Rideaux de velours du Meurice métamorphosés en vestes sculpturales ; bâches de canons à neige muées en parkas techniques garanties à vie : le défilé final des E. Fashion Awards 2025 au Salon Hoche a consacré deux talentueuses iconoclastes qui redessinent le luxe à l’aune de l’impact — preuve que l’utopie environnementale peut rimer avec désirabilité.








Philomène Tellaroli, Prix Révélation, érige avec sa marque Séléné Hélios une poétique de l’upcycling grand siècle : chaque pièce, cousue à Paris dans d’anciens textiles d’hôtels de légende, épouse toutes les morphologies et revendique transparence sur l’origine des étoffes et circuits ultra-courts. « Je ne voyais pas l’intérêt de lancer une marque juste pour exister ; il fallait un impact social et environnemental fort », martèle-t-elle, érigée en figure de proue d’un luxe inclusif qui troque l’exclusivité pour l’équité.

Dans la catégorie Espoir, Émilie Kurec, 19 ans, étudiant – designer à MODART Lyon, chavire le jury avec son projet Canon : manteaux modulaires taillés dans des housses de protection de stations alpines promises à l’enfouissement. Pensé pour durer « des dizaines d’années » et assorti d’une garantie à vie, l’ensemble signe l’avènement d’une mode outdoor qui refuse le greenwashing pour assumer la sobriété comme esthétique.
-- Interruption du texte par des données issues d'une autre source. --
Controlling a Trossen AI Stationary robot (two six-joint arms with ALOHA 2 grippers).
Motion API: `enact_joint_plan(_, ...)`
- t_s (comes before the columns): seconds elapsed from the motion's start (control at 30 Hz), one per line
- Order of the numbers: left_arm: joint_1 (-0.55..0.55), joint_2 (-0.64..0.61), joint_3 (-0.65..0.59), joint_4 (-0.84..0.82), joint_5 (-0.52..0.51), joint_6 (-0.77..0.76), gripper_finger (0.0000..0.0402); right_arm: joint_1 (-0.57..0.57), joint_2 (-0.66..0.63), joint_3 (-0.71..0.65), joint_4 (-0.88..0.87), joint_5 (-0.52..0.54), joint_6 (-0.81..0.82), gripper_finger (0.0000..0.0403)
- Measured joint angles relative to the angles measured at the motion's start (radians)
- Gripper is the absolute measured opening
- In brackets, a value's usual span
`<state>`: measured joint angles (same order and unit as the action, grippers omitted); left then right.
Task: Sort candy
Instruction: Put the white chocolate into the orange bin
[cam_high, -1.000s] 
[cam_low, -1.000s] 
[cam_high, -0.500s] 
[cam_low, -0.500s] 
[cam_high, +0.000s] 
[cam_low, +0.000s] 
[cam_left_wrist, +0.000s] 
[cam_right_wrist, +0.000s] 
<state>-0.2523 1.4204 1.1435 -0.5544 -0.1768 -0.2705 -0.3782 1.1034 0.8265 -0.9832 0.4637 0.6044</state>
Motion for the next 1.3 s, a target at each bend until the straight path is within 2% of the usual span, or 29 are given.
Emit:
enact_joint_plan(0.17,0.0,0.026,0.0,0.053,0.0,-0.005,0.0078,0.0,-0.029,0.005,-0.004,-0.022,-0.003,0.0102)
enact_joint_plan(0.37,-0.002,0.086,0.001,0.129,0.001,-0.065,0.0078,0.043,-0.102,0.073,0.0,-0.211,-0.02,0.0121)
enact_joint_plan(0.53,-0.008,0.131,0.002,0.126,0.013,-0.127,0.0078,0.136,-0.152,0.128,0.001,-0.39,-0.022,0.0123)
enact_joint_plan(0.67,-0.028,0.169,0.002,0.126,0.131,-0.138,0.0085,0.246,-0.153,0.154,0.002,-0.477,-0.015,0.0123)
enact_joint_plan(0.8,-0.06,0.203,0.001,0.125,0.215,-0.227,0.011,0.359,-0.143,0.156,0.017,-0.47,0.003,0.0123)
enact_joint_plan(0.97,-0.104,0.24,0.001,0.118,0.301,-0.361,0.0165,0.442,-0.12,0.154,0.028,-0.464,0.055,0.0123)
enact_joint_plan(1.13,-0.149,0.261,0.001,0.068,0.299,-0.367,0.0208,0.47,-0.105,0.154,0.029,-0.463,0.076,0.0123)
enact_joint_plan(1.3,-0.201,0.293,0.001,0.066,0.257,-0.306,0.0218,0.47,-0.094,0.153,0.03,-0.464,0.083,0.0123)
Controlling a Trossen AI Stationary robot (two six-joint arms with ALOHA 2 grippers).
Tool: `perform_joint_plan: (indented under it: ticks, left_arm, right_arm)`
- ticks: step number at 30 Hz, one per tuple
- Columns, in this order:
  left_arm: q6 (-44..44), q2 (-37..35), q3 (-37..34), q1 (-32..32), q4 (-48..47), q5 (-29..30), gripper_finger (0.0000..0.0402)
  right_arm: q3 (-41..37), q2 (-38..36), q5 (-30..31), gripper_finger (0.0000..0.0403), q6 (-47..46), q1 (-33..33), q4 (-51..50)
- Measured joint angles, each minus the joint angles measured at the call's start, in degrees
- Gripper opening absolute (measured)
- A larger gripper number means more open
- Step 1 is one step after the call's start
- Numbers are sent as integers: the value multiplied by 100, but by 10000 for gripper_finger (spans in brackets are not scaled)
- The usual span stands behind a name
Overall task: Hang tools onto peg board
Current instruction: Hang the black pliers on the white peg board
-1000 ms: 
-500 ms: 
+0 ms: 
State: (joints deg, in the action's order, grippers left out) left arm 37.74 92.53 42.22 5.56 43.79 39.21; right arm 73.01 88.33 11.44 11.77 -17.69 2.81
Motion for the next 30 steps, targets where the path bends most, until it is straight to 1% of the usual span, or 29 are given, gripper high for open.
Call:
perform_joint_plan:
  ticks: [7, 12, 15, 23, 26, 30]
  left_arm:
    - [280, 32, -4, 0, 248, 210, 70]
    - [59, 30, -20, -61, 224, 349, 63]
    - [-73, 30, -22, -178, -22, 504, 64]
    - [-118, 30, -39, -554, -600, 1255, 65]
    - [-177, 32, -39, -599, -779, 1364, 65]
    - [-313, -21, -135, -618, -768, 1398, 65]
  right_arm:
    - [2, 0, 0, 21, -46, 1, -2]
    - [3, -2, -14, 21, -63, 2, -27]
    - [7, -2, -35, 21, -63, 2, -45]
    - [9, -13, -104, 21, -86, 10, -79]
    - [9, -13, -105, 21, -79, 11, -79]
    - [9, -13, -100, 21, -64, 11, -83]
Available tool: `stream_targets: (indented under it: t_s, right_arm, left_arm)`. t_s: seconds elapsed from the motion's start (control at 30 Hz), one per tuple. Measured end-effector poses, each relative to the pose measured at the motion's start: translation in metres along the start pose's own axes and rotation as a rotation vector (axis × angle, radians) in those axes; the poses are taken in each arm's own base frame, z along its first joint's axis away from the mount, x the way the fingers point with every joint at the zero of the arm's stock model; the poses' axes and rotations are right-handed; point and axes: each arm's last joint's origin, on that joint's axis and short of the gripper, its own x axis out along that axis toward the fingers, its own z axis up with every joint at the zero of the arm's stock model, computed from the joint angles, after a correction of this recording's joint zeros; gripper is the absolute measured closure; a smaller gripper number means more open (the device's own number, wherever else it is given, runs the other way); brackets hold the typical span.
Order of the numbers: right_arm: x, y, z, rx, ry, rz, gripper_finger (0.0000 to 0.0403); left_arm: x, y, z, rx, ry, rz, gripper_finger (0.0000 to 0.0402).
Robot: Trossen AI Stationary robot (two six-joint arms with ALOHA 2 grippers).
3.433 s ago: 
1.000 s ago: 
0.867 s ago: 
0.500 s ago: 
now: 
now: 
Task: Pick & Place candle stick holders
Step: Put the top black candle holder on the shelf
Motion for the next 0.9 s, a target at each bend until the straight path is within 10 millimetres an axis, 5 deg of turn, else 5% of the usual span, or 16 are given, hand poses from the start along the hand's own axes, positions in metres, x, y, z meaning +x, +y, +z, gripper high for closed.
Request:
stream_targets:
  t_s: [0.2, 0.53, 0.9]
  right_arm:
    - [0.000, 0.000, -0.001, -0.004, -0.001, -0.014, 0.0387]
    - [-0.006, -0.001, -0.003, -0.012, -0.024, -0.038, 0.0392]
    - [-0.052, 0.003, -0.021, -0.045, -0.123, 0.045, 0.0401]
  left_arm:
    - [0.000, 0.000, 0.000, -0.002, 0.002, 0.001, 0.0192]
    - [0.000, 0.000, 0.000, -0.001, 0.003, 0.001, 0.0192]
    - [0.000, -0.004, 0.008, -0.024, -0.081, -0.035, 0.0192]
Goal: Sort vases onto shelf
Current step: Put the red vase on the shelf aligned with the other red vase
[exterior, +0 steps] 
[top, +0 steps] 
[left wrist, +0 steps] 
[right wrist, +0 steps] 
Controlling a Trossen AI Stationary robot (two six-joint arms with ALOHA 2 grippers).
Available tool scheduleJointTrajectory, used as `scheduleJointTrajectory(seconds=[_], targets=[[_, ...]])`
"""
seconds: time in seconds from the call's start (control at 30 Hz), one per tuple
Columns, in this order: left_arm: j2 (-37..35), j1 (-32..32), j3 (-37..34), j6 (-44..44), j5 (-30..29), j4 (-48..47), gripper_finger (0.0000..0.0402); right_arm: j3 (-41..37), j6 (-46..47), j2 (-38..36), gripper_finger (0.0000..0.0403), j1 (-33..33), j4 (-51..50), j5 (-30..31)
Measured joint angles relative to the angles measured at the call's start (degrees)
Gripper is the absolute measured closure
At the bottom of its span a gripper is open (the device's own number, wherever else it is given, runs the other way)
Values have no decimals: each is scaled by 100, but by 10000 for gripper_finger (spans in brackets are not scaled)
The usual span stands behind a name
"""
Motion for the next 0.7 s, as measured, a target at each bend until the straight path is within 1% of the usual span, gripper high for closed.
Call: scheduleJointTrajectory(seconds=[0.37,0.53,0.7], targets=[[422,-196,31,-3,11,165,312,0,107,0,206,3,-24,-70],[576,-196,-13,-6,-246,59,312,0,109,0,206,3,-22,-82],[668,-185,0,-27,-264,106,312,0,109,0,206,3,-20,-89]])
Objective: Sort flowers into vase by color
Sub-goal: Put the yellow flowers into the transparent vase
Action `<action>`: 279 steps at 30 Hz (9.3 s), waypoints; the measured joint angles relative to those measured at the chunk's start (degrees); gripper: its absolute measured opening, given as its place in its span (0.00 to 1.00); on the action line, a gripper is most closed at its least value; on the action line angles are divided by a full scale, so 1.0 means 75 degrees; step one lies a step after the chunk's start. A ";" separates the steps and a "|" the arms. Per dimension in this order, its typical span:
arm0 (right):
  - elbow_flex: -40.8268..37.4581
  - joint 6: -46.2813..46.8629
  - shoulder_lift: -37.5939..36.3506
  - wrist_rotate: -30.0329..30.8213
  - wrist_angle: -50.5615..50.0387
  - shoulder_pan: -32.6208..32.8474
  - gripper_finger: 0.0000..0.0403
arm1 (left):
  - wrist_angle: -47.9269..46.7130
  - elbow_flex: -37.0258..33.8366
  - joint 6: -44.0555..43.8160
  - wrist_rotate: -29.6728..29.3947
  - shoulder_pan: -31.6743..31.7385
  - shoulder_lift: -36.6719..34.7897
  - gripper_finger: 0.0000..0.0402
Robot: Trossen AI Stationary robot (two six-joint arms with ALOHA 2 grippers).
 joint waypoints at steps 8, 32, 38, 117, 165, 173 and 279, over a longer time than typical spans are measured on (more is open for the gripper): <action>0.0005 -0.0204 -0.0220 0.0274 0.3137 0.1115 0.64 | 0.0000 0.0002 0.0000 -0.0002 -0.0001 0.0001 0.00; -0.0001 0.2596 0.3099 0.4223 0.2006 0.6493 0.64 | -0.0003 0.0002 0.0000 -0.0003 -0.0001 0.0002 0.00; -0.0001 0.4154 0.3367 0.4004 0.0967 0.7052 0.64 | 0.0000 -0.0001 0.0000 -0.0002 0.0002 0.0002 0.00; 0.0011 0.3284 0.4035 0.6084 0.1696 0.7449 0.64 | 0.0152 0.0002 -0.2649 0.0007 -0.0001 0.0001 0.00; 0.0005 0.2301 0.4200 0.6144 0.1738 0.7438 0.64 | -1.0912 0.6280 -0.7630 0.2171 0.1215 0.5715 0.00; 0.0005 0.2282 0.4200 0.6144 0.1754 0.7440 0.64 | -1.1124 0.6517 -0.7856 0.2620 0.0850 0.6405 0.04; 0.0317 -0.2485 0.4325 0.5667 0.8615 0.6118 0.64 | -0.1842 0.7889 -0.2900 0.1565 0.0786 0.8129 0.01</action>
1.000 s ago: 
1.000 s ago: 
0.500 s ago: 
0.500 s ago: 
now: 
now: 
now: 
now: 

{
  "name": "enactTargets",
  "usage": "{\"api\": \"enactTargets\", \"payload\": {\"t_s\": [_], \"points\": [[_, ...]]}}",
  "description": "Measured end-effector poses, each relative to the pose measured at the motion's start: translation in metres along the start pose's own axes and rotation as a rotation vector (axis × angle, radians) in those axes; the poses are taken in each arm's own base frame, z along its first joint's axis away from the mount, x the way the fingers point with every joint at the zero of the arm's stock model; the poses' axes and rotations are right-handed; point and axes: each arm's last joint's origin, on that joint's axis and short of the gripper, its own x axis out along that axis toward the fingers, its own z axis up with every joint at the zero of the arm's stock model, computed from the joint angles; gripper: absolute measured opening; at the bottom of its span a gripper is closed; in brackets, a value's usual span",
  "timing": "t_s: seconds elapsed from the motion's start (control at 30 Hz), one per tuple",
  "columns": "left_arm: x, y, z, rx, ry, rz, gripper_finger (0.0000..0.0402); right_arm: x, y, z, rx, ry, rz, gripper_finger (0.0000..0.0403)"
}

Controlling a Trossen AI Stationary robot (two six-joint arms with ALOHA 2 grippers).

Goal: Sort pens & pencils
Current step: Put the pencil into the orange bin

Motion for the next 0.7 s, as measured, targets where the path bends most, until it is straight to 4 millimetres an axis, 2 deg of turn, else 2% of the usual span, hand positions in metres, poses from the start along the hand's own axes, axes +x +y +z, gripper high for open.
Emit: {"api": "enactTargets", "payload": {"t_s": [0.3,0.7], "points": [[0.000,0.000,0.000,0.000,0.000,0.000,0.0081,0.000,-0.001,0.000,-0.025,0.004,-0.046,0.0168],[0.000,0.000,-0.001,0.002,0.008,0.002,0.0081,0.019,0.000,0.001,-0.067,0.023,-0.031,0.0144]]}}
Au-delà des silhouettes, la compétition — portée par Paris Good Fashion et soutenue par MODART International — s’impose comme laboratoire de mesure d’impact : traçabilité, process bas carbone, fin de vie des pièces. Pour Alessandra Lobba, directrice RSE d’Agnès b. et marraine du concours depuis quatre ans, « il est vital que les jeunes repensent le vêtement pour qu’on le porte longtemps et qu’il sorte du cycle de la surconsommation ».
Le palmarès ouvre aussi les portes d’un réseau de mentors : journées d’immersion chez Agnès b., coaching créatif par Sébastien Perret, consultance durable de COSE361 ou encore mise en lumière en boutique rue du Jour. Autant d’accélérateurs pensés pour « transformer l’intention éthique en business model viable », selon Jasha Oosterbaan de MINES Paris-PSL, membre du jury.
Si les concours de jeunes créateurs se multiplient — du LVMH Prize à l’ANDAM — les E. Fashion Awards se distinguent par un cahier des charges exclusivement responsable et un maillage pédagogique avec les écoles de mode françaises. MODART rappelle que 80 % des finalistes des précédentes éditions ont lancé leur label ou rejoint des studios engagés, preuve de l’efficacité de cette rampe de lancement spécialisée.
En 2025, l’éco-conscience n’est plus un supplément d’âme : elle devient critère de jury, levier de financement, argument de marque. La réussite de Tellaroli et Kurec montre que l’esthétique peut éclore de la contrainte écologique — et que la couture du futur pourrait bien se coudre dans les plis du passé, sous l’aiguille d’une génération qui voit dans chaque déchet un possible trésor.